機器文本檢測器即為成員推論攻擊
Machine Text Detectors are Membership Inference Attacks
October 22, 2025
作者: Ryuto Koike, Liam Dugan, Masahiro Kaneko, Chris Callison-Burch, Naoaki Okazaki
cs.AI
摘要
儘管成員推斷攻擊(MIAs)與機器生成文本檢測針對不同的目標——識別訓練樣本與合成文本,但它們的方法往往基於語言模型的概率分佈,利用相似的訊號。儘管存在這種共同的方法論基礎,這兩項任務卻被獨立研究,這可能導致結論忽略了在另一任務中開發的更強方法和有價值的見解。在本研究中,我們從理論和實證兩方面探討了MIAs與機器文本檢測之間的可遷移性,即原本為一項任務開發的方法在另一任務上的表現如何。作為我們的理論貢獻,我們證明了在兩項任務上達到漸近最高性能的指標是相同的。我們在這一最優指標的背景下統一了大量現有文獻,並假設給定方法逼近這一指標的準確度與其可遷移性直接相關。我們的大規模實證實驗,涵蓋了7種最先進的MIA方法和5種最先進的機器文本檢測器,跨越13個領域和10種生成器,展示了跨任務性能中非常強的秩相關性(rho > 0.6)。值得注意的是,我們發現最初為機器文本檢測設計的Binoculars,在MIA基準測試中也達到了最先進的性能,這證明了可遷移性的實際影響。我們的研究結果強調了兩個研究社群之間需要更多的跨任務意識與合作。為了促進跨任務發展和公平評估,我們引入了MINT,一個用於MIAs和機器生成文本檢測的統一評估套件,其中實現了來自兩項任務的15種最新方法。
English
Although membership inference attacks (MIAs) and machine-generated text
detection target different goals, identifying training samples and synthetic
texts, their methods often exploit similar signals based on a language model's
probability distribution. Despite this shared methodological foundation, the
two tasks have been independently studied, which may lead to conclusions that
overlook stronger methods and valuable insights developed in the other task.
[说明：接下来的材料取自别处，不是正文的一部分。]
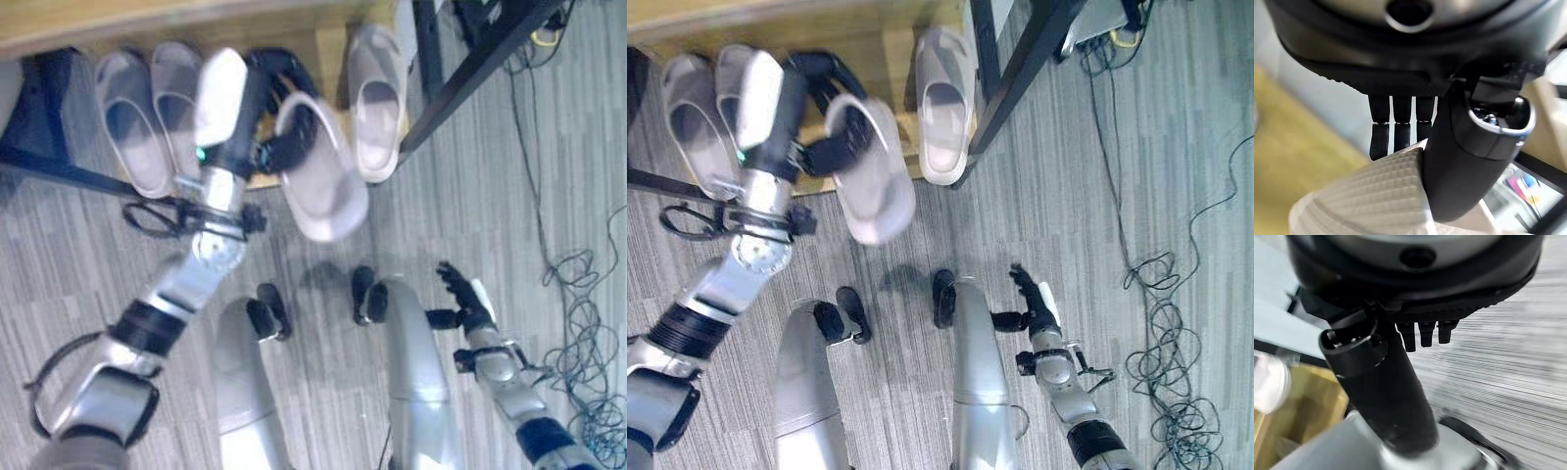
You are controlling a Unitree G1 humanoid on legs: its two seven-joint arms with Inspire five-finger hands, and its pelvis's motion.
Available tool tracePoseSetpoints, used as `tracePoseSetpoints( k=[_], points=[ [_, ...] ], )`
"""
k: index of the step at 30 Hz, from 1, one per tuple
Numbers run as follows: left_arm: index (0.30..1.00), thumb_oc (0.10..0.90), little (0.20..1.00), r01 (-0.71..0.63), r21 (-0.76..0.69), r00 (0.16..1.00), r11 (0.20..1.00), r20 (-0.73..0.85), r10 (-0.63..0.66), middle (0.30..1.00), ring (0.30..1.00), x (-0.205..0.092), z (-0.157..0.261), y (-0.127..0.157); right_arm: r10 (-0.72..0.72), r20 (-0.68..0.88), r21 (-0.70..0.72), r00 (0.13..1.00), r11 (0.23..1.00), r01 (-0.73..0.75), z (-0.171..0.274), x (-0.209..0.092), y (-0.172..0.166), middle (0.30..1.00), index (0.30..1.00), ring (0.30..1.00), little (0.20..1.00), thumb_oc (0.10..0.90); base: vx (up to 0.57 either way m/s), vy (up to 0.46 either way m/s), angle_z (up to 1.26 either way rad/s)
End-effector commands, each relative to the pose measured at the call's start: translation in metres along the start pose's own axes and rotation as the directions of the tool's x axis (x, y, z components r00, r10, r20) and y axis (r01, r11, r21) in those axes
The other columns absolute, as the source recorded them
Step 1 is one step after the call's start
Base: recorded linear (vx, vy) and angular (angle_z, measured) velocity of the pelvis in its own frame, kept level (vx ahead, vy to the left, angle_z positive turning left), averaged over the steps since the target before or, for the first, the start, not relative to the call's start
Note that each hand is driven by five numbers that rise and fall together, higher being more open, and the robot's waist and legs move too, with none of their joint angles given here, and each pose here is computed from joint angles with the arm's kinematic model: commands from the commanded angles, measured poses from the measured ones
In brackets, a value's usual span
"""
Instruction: Arrange the slippers neatly on the shoe rack.
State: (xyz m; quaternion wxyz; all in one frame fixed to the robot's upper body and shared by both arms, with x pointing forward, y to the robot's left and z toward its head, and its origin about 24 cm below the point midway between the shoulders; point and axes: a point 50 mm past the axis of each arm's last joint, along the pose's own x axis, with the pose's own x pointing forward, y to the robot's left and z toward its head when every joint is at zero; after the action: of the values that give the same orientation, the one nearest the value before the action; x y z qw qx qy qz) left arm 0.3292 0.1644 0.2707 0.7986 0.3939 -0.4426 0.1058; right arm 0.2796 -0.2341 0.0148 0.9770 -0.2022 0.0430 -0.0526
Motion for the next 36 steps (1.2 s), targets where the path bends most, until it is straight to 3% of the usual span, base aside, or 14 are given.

In
this work, we theoretically and empirically investigate the transferability,
i.e., how well a method originally developed for one task performs on the
other, between MIAs and machine text detection. For our theoretical
contribution, we prove that the metric that achieves the asymptotically highest
performance on both tasks is the same. We unify a large proportion of the
existing literature in the context of this optimal metric and hypothesize that
the accuracy with which a given method approximates this metric is directly
correlated with its transferability. Our large-scale empirical experiments,
including 7 state-of-the-art MIA methods and 5 state-of-the-art machine text
detectors across 13 domains and 10 generators, demonstrate very strong rank
correlation (rho > 0.6) in cross-task performance. We notably find that
Binoculars, originally designed for machine text detection, achieves
state-of-the-art performance on MIA benchmarks as well, demonstrating the
practical impact of the transferability. Our findings highlight the need for
greater cross-task awareness and collaboration between the two research
communities. To facilitate cross-task developments and fair evaluations, we
introduce MINT, a unified evaluation suite for MIAs and machine-generated text
detection, with implementation of 15 recent methods from both tasks.